Directions:
After finding the line with "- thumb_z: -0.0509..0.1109" in the data below, set down exactly each line through the one with "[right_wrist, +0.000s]", inclusive, and stop there.

=== Data for this task ===

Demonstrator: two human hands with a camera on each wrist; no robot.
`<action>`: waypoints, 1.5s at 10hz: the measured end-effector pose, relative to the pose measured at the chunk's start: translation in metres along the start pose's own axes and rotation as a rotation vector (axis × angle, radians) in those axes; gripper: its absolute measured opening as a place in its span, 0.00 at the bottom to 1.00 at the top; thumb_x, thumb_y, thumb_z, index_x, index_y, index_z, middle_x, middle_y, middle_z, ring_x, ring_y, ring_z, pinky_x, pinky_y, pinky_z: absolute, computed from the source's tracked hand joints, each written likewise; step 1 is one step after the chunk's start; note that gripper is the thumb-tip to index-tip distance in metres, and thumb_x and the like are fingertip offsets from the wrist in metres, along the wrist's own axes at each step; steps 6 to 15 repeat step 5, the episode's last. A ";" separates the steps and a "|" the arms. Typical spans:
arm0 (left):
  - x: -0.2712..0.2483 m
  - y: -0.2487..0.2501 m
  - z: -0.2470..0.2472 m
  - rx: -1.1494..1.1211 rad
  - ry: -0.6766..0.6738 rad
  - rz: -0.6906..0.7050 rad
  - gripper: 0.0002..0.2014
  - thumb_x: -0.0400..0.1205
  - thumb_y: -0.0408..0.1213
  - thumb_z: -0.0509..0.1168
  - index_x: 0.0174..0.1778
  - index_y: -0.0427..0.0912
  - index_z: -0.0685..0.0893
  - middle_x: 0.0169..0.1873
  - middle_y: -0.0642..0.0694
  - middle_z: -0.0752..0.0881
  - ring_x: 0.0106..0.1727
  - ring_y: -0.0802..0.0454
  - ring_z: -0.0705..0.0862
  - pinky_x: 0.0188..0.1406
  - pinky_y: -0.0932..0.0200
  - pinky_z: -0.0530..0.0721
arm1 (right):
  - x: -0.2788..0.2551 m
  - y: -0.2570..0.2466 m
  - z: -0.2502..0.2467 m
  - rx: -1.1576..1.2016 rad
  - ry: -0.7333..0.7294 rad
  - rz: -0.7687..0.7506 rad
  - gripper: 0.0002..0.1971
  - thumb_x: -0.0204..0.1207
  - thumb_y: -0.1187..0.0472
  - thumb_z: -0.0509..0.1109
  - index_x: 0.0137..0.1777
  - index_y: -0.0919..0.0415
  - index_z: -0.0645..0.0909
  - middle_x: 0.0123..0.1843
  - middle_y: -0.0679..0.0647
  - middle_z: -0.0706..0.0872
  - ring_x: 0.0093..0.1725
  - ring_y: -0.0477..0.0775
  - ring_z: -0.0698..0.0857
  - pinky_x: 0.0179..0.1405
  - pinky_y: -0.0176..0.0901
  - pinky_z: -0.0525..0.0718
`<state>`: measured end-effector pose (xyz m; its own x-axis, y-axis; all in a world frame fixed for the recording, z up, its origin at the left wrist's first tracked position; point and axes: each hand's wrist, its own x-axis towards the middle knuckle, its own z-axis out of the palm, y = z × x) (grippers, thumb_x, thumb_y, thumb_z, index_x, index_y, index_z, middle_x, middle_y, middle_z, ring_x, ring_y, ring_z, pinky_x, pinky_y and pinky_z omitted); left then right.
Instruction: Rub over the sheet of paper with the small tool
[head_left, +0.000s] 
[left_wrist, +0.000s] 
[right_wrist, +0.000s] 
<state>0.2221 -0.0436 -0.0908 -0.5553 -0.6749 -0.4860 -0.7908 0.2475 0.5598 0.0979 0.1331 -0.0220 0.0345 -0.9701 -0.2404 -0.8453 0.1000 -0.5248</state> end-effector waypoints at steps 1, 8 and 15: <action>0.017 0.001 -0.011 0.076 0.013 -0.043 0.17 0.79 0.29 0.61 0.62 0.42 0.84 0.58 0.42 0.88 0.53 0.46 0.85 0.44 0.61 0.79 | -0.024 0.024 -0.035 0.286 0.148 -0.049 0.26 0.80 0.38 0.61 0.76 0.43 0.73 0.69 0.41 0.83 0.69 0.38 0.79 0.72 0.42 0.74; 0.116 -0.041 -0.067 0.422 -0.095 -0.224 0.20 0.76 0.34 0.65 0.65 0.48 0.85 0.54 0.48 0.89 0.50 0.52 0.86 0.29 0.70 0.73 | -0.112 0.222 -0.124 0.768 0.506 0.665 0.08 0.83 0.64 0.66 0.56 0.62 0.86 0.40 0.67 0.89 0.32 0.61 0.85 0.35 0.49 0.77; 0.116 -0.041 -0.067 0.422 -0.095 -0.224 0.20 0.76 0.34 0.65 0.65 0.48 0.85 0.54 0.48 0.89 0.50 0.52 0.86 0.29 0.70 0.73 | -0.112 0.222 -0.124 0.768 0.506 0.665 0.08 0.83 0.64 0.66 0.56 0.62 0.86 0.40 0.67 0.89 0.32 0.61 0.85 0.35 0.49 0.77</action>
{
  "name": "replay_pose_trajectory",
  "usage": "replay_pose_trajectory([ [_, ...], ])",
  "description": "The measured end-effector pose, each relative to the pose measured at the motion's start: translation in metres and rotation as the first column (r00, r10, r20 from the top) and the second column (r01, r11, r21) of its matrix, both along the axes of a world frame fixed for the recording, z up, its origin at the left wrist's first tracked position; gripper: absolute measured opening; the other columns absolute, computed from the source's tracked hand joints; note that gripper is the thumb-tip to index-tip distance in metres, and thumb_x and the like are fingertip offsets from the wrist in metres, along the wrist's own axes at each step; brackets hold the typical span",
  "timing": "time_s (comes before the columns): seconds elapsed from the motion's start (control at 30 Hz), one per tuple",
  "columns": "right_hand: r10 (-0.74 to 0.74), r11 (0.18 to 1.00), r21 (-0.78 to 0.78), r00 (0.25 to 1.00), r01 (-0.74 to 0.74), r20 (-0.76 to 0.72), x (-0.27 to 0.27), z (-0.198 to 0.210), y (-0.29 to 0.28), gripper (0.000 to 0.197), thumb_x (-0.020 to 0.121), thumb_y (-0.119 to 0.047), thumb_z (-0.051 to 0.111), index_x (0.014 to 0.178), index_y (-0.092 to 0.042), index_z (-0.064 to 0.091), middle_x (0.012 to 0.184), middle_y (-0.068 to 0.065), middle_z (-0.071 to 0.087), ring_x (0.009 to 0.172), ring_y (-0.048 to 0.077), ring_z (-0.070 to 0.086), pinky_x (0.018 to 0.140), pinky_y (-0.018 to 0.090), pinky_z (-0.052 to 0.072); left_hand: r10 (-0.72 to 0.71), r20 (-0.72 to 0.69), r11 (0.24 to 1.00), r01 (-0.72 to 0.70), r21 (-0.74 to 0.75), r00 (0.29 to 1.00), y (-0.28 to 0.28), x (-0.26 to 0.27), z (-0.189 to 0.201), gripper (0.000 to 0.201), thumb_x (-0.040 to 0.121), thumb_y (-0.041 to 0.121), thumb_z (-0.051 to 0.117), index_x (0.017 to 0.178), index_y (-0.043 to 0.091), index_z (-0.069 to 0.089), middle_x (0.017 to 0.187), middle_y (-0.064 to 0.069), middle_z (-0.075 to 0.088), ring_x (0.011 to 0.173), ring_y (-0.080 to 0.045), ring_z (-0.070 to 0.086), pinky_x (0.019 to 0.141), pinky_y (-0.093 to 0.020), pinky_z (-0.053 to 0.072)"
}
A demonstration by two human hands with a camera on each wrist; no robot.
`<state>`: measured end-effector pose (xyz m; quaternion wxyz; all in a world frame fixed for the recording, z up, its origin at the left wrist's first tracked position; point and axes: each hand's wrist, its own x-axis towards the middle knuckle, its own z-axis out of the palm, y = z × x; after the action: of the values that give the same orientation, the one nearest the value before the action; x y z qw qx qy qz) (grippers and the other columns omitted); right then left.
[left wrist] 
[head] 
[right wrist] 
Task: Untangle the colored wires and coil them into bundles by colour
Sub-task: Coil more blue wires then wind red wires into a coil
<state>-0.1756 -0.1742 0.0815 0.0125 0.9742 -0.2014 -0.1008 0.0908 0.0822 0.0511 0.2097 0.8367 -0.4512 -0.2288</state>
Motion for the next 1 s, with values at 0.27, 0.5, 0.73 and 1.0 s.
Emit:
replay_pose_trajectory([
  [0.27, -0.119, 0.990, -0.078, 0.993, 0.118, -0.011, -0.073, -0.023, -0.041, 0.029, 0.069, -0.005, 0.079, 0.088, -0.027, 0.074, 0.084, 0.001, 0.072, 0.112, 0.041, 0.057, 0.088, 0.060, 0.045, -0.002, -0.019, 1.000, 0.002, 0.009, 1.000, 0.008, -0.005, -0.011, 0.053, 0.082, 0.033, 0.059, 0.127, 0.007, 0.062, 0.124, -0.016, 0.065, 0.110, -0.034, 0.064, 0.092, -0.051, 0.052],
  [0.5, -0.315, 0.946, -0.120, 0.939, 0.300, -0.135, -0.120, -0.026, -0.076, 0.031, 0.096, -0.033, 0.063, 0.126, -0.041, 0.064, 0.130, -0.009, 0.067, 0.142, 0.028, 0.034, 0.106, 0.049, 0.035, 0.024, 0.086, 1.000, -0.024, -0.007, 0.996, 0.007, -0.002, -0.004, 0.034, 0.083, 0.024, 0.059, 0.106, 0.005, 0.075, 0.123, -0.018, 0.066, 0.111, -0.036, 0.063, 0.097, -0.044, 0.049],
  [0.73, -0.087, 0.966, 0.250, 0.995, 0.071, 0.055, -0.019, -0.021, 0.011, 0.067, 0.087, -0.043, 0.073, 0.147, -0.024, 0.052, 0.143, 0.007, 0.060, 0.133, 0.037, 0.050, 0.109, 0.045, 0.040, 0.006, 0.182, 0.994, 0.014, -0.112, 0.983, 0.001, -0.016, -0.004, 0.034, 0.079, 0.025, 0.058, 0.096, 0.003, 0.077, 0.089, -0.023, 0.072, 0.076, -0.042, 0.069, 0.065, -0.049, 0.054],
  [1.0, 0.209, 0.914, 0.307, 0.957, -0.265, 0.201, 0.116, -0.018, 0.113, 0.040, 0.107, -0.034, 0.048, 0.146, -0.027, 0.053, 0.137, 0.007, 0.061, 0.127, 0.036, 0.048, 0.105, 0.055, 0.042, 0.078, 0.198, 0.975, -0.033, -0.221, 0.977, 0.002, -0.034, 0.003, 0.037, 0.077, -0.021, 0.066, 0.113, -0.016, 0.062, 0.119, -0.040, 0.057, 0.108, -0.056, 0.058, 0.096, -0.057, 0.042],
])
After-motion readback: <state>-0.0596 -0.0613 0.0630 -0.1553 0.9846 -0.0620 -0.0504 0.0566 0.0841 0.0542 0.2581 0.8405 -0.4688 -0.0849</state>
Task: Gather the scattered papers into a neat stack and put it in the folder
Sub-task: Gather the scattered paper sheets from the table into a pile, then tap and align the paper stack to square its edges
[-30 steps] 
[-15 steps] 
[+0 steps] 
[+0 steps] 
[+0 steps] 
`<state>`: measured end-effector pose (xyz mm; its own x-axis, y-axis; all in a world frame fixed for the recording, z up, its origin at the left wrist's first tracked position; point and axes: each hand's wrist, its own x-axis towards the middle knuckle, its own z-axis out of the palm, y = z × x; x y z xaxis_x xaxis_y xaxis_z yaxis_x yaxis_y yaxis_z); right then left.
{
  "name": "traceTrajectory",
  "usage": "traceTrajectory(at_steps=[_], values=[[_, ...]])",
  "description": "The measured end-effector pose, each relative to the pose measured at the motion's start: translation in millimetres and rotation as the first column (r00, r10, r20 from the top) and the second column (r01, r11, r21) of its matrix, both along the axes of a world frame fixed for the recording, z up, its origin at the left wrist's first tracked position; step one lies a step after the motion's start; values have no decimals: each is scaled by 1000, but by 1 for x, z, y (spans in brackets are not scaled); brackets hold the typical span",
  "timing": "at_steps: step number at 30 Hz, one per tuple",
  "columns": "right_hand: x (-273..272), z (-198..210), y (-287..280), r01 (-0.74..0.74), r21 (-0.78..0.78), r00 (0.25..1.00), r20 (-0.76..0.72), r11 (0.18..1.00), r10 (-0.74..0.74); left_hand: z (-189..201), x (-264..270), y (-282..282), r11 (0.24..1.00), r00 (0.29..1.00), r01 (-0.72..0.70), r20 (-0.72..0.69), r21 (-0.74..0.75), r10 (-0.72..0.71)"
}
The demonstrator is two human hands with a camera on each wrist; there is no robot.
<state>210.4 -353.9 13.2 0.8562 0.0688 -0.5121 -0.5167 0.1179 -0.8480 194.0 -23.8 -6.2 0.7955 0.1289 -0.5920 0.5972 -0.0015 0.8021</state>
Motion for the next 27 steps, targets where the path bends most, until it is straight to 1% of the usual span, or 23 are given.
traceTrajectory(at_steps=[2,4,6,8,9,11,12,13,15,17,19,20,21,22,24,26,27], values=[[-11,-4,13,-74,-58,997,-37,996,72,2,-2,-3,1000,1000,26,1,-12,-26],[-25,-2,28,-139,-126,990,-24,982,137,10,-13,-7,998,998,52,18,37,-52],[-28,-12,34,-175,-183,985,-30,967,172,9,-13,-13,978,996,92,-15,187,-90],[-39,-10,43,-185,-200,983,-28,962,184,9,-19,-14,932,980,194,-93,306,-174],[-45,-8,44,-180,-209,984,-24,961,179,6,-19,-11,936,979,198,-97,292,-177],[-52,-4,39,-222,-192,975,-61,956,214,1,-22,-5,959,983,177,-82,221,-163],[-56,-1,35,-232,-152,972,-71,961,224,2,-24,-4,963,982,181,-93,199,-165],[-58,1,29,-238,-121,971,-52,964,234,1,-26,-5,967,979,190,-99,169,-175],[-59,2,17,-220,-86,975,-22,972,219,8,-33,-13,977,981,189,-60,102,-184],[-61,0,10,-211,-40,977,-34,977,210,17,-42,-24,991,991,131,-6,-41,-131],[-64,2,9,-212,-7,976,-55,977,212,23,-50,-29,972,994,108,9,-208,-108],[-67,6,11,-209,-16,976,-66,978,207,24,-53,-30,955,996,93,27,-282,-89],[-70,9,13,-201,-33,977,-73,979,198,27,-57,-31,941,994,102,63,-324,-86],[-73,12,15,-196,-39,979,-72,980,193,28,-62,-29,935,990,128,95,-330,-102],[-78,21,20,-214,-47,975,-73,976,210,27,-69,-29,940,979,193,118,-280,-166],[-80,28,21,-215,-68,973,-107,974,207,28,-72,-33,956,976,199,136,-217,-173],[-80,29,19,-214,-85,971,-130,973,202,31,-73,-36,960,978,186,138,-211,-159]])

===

Task result:
  - thumb_z: -0.0509..0.1109
  - index_x: 0.0137..0.1777
  - index_y: -0.0919..0.0415
  - index_z: -0.0645..0.0909
  - middle_x: 0.0123..0.1843
  - middle_y: -0.0679..0.0647
  - middle_z: -0.0706..0.0872
  - ring_x: 0.0093..0.1725
  - ring_y: -0.0477..0.0775
  - ring_z: -0.0698..0.0857
  - pinky_x: 0.0179..0.1405
  - pinky_y: -0.0176..0.0901
  - pinky_z: -0.0525..0.0718
`<state>`: measured end-effector pose (xyz m; its own x-axis, y-axis; all in a world frame fixed for the recording, z up, its origin at the left wrist's first tracked position; point and axes: each hand's wrist, its own x-axis towards the middle knuckle, its own z-axis out of the palm, y = z × x) (grippers, thumb_x, thumb_y, thumb_z, index_x, index_y, index_z, middle_x, middle_y, middle_z, ring_x, ring_y, ring_z, pinky_x, pinky_y and pinky_z omitted); left then right.
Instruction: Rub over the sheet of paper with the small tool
[head_left, +0.000s] 
[left_wrist, +0.000s] 
[right_wrist, +0.000s] 

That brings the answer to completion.